Better late than never. Jenny Hval’s third record under her own name, Apocalypse, Girl, was released a few weeks ago, so why the review now? The record is not an easy one to absorb, but it is essential - each listen unveils a new idea. Hval's progression from 2011’s Viscera through 2013’s Innocence is Kinky, has now taken her into stranger and more compelling lyrical and musical spaces.
Innocence is Kinky certainly espoused a kind of rock music, and the hints of a lineage through to the likes of PJ Harvey was likely enhanced by the presence of (long-term Harvey collaborator) John Parish, but it was still disorientating and strikingly individual. Apocalypse, Girl finds the breathtaking lyrics even less attached to conventional song structures, melodies and instrumentation, doubtlessly aided by the album’s being produced by noise fiend Lasse Marhaug (other collaborators include harpist Rhodri Davies, cellist Okkyung Lee and Swans’ Thor Harris).
That is not to say it lacks melody because that would be deeply unfair and downright inaccurate but Hval’s songs do often take twists and turns that are completely unpredictable. She swings from spoken word to sung lines, and the music reflects this. The lyrics deal (and often arrestingly) with poetically with overlapping matters of gender politics, identity, capitalism, eroticism and religion, intertwined with deeply personal experiences and dream sequences. She is, in many ways, peerless.
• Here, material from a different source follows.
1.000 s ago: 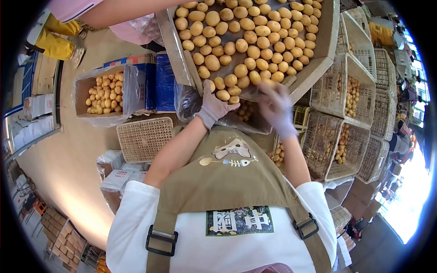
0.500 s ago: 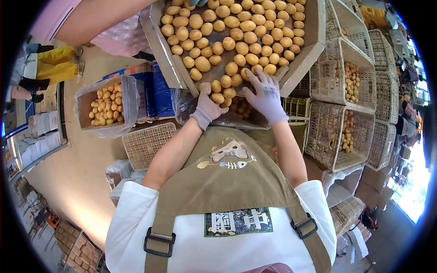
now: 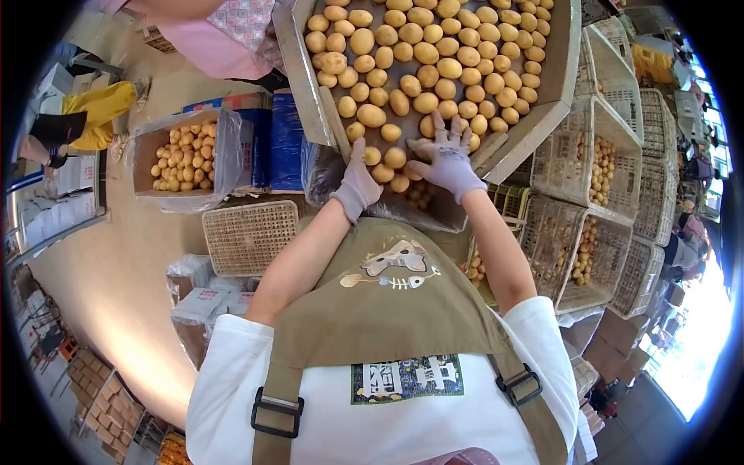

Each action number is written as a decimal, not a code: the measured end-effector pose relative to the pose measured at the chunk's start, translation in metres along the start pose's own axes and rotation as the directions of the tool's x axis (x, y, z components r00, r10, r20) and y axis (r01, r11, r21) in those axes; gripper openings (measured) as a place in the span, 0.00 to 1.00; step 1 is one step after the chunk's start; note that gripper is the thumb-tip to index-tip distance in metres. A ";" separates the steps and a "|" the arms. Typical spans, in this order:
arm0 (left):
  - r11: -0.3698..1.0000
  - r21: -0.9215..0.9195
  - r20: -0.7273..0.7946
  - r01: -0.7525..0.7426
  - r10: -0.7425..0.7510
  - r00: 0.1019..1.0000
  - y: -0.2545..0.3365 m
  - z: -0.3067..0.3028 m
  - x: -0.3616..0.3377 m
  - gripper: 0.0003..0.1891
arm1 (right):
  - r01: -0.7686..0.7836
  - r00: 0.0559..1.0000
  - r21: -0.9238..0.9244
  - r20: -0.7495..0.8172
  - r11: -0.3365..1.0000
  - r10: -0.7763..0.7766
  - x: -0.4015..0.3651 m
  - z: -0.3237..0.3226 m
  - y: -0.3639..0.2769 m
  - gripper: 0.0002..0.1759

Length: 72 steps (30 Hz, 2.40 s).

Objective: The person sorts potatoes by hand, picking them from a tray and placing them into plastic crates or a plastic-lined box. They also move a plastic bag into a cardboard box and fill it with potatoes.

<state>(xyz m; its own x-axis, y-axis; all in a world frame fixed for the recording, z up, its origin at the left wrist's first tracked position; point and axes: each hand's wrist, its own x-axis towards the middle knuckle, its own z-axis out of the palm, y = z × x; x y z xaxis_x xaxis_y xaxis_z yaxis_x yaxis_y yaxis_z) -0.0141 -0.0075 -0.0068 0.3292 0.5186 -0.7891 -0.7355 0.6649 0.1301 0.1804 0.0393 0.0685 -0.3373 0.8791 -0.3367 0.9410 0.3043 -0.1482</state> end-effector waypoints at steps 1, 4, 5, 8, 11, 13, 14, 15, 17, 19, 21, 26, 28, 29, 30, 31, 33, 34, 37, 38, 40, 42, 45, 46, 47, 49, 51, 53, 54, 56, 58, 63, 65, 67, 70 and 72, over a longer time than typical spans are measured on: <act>1.000 -0.023 0.004 0.019 -0.019 1.000 0.000 0.006 -0.006 0.43 | 0.072 0.997 0.013 -0.025 0.997 -0.071 -0.004 -0.001 0.013 0.25; 0.983 -0.157 0.039 0.093 -0.088 0.995 0.000 0.016 -0.008 0.45 | -0.059 0.911 0.392 -0.354 0.918 0.210 0.010 0.026 0.042 0.23; 0.975 -0.203 0.026 0.094 -0.091 0.996 -0.003 0.019 -0.005 0.46 | -0.193 0.871 0.203 -0.416 0.960 0.263 0.009 0.007 0.026 0.24; 0.968 -0.237 0.089 0.089 -0.070 0.994 -0.004 0.017 0.002 0.50 | -0.049 0.993 -0.016 -0.105 0.999 0.047 -0.005 -0.011 0.006 0.25; 0.972 -0.225 0.147 0.067 -0.034 0.989 -0.006 0.016 0.001 0.51 | -0.113 0.994 0.337 0.042 0.935 0.105 0.014 0.002 0.064 0.26; 0.965 -0.252 0.082 0.079 -0.060 0.995 -0.007 0.020 0.001 0.49 | -0.159 0.964 0.476 -0.115 0.865 0.241 0.019 0.010 0.065 0.28; 0.964 -0.253 0.065 0.077 -0.062 0.996 -0.007 0.020 0.001 0.47 | -0.178 0.965 0.311 -0.129 0.934 0.227 0.016 -0.003 0.036 0.29; 0.966 -0.247 0.046 0.076 -0.066 0.997 -0.006 0.019 -0.001 0.45 | -0.195 0.966 0.143 -0.142 0.970 0.215 0.012 -0.008 0.015 0.31; 0.983 -0.176 0.079 0.059 -0.045 0.996 -0.005 0.012 0.000 0.41 | -0.087 0.990 0.088 -0.101 0.992 0.096 0.007 0.006 0.010 0.32; 0.992 -0.108 0.145 0.069 -0.053 0.988 -0.006 0.003 0.009 0.37 | -0.062 0.998 0.273 -0.003 0.960 0.065 0.009 -0.004 0.033 0.28; 0.994 -0.026 0.221 0.106 -0.098 0.970 -0.009 -0.009 0.014 0.35 | -0.232 0.965 0.553 0.025 0.800 0.263 0.021 -0.019 0.053 0.24; 0.998 -0.050 0.084 0.039 -0.035 0.996 0.000 0.013 -0.008 0.30 | -0.329 0.941 0.155 -0.026 0.931 0.337 0.031 -0.022 0.010 0.41; 0.996 0.075 0.020 -0.052 0.051 0.999 -0.005 0.011 -0.005 0.30 | -0.175 0.980 0.155 -0.069 0.972 0.187 0.019 -0.012 0.023 0.37; 0.981 0.152 0.057 -0.119 0.112 0.992 -0.009 0.001 0.004 0.28 | -0.084 0.991 0.167 -0.086 0.982 0.099 0.014 -0.006 0.039 0.36; 0.956 0.228 0.096 -0.185 0.167 0.981 -0.013 -0.017 0.018 0.26 | -0.076 0.992 0.300 -0.069 0.951 0.101 0.018 0.003 0.061 0.35; 0.919 0.304 0.140 -0.250 0.217 0.966 -0.017 -0.035 0.032 0.24 | -0.073 0.993 0.430 -0.052 0.900 0.105 0.027 0.008 0.077 0.34; 0.892 0.359 0.181 -0.276 0.224 0.958 -0.018 -0.040 0.039 0.22 | -0.203 0.963 0.477 -0.060 0.855 0.262 0.037 -0.004 0.059 0.37; 0.909 0.341 0.173 -0.239 0.189 0.967 -0.018 -0.037 0.039 0.22 | -0.245 0.961 0.271 -0.056 0.931 0.269 0.035 -0.011 0.030 0.39; 0.999 -0.041 0.036 -0.021 0.023 0.999 -0.012 -0.019 0.033 0.25 | -0.091 0.996 0.076 -0.012 0.993 0.093 0.016 -0.001 0.005 0.41; 0.995 -0.105 0.055 -0.004 0.010 0.998 -0.009 -0.010 0.025 0.27 | -0.057 0.998 0.088 0.031 0.994 0.055 0.012 -0.007 0.016 0.39; 0.989 -0.145 0.073 -0.002 0.013 0.997 -0.004 0.006 0.009 0.39 | -0.068 0.997 0.148 -0.013 0.987 0.071 0.007 -0.014 0.029 0.28; 0.983 -0.181 0.001 0.028 -0.028 1.000 -0.002 0.019 0.001 0.44 | -0.077 0.996 0.191 -0.040 0.979 0.086 0.020 -0.025 0.017 0.23; 0.987 -0.147 0.016 0.061 -0.059 0.998 -0.006 0.014 0.010 0.49 | 0.263 0.868 0.074 -0.454 0.962 -0.203 0.035 -0.008 -0.026 0.20; 0.986 -0.148 0.041 0.075 -0.069 0.997 -0.007 0.006 0.016 0.48 | 0.245 0.888 0.010 -0.404 0.969 -0.220 0.033 -0.001 -0.027 0.23; 0.985 -0.149 0.066 0.089 -0.080 0.995 -0.007 0.002 0.019 0.48 | 0.228 0.906 -0.056 -0.353 0.972 -0.233 0.031 0.008 -0.027 0.26; 0.996 -0.075 0.005 0.050 -0.049 0.999 -0.004 0.005 0.010 0.40 | 0.136 0.955 -0.042 -0.260 0.990 -0.142 0.018 0.010 -0.006 0.31; 0.998 0.061 0.049 0.003 -0.006 0.999 -0.007 -0.012 0.014 0.34 | 0.116 0.975 -0.015 -0.191 0.993 -0.117 0.005 0.008 0.013 0.31; 0.948 0.254 0.134 -0.192 0.162 0.978 -0.018 -0.041 0.032 0.30 | 0.143 0.990 -0.039 -0.008 0.989 -0.143 -0.001 -0.010 0.023 0.30; 0.888 0.312 0.228 -0.338 0.276 0.934 -0.017 -0.044 0.038 0.30 | 0.071 0.994 0.173 -0.092 0.982 -0.056 0.007 -0.011 0.027 0.30; 0.970 0.177 0.116 -0.167 0.148 0.982 -0.013 -0.020 0.023 0.38 | -0.012 0.975 0.384 -0.201 0.923 0.096 0.026 -0.013 0.034 0.28; 0.998 0.046 -0.021 -0.033 0.034 0.999 -0.003 0.015 -0.003 0.46 | -0.056 0.952 0.192 -0.284 0.980 0.110 0.024 -0.015 0.024 0.26; 0.993 -0.108 -0.009 0.045 -0.046 0.999 -0.005 0.007 0.008 0.50 | -0.050 0.975 0.506 -0.163 0.861 0.153 0.036 -0.020 0.058 0.28; 0.983 -0.155 0.039 0.094 -0.089 0.995 -0.004 0.010 0.009 0.53 | -0.186 0.941 0.169 -0.252 0.968 0.224 0.034 -0.022 0.042 0.34; 0.980 -0.179 -0.048 0.088 -0.099 0.994 -0.005 0.021 0.003 0.56 | -0.209 0.978 0.009 0.012 0.978 0.209 0.020 -0.020 0.014 0.45; 0.982 -0.155 0.035 0.104 -0.099 0.994 -0.005 0.018 0.001 0.55 | -0.083 0.992 0.035 0.102 0.996 0.079 0.002 -0.005 0.012 0.42; 0.979 -0.166 0.006 0.119 -0.119 0.993 -0.005 0.014 0.005 0.51 | -0.030 1.000 0.074 -0.004 0.997 0.031 -0.004 0.002 0.016 0.37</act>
<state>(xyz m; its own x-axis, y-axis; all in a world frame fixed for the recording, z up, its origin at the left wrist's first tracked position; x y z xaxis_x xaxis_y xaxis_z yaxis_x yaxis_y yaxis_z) -0.0008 -0.0011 -0.0028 0.4181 0.4389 -0.7954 -0.7791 0.6234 -0.0655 0.1965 0.0396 0.0657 -0.3081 0.8895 -0.3375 0.9462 0.2497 -0.2059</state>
To seek comparison to other artists an only leads one to others that plough similarly, innately individual furrows (the disparate work of both Julia Holter and Scott Walker spring to mind, for instance).
The lyrics do lead the way throughout much of the record, Hval’s voice alternately/simultaneously intimate, confessional, sarcastic, interrogative, sedate, suggestive, explicit – this is no problem for Hval, she leaves most lyricists in the dust. As if to take a final, mischievously startling turn, the album concludes with ‘Holy Land’, a ten minute, gelatinous, miasmic cloud of drones and tuned percussion, instrumental for its first six minutes. It concludes with her strained breathing – are these exhalations of fear, religious ecstasy, or orgasm? It is a final ambiguity in a record that makes a virtue of defying expectation and easy interpretation.